Task statement: Which of the lines below mention the word "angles"? Pull each one out.

Data in this exercise:
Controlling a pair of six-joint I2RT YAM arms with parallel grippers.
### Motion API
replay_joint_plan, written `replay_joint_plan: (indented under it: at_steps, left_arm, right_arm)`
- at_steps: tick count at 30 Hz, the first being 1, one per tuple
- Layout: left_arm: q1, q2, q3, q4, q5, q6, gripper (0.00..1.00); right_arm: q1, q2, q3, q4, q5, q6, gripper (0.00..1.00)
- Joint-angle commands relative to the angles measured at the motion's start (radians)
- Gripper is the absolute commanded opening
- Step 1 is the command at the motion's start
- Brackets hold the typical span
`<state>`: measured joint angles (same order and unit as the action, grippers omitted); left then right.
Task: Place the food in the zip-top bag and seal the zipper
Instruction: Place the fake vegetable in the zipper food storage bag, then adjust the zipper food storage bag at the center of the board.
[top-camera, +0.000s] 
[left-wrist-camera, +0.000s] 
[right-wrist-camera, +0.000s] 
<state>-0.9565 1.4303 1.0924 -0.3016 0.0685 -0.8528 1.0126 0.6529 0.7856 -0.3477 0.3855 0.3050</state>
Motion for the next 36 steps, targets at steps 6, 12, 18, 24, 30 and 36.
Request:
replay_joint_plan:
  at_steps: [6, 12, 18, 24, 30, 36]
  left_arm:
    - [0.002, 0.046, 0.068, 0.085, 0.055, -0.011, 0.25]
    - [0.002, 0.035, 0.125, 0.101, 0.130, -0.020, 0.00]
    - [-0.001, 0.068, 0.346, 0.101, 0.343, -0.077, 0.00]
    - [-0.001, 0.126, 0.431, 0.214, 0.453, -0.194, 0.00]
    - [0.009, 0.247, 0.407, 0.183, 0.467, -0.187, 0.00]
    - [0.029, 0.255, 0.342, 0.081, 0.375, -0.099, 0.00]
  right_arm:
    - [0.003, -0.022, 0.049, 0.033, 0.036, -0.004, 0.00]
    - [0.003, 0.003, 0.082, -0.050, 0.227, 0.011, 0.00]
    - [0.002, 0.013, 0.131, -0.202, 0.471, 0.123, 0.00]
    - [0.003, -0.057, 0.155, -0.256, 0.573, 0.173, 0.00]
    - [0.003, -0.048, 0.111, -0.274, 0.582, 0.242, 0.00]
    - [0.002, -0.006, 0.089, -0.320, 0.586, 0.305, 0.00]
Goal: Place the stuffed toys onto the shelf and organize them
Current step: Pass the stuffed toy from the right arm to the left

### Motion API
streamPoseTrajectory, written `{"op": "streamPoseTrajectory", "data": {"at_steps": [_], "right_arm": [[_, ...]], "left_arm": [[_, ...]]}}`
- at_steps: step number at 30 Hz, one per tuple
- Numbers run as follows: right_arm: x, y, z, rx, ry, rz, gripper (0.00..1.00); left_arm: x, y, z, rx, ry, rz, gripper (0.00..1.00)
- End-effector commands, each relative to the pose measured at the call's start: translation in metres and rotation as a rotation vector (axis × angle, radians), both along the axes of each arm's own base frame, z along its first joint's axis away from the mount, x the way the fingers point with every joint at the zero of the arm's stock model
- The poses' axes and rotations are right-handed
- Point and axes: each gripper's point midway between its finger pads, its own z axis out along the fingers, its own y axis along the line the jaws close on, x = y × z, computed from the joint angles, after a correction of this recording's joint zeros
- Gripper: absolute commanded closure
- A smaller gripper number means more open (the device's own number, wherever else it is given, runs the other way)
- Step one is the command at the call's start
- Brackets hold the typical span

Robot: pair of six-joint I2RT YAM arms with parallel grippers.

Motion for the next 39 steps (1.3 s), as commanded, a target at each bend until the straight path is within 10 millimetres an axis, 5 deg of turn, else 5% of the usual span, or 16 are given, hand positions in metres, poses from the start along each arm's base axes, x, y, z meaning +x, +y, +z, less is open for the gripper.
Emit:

Task output:
- Joint-angle commands relative to the angles measured at the motion's start (radians)
`<state>`: measured joint angles (same order and unit as the action, grippers omitted); left then right.
- Point and axes: each gripper's point midway between its finger pads, its own z axis out along the fingers, its own y axis along the line the jaws close on, x = y × z, computed from the joint angles, after a correction of this recording's joint zeros

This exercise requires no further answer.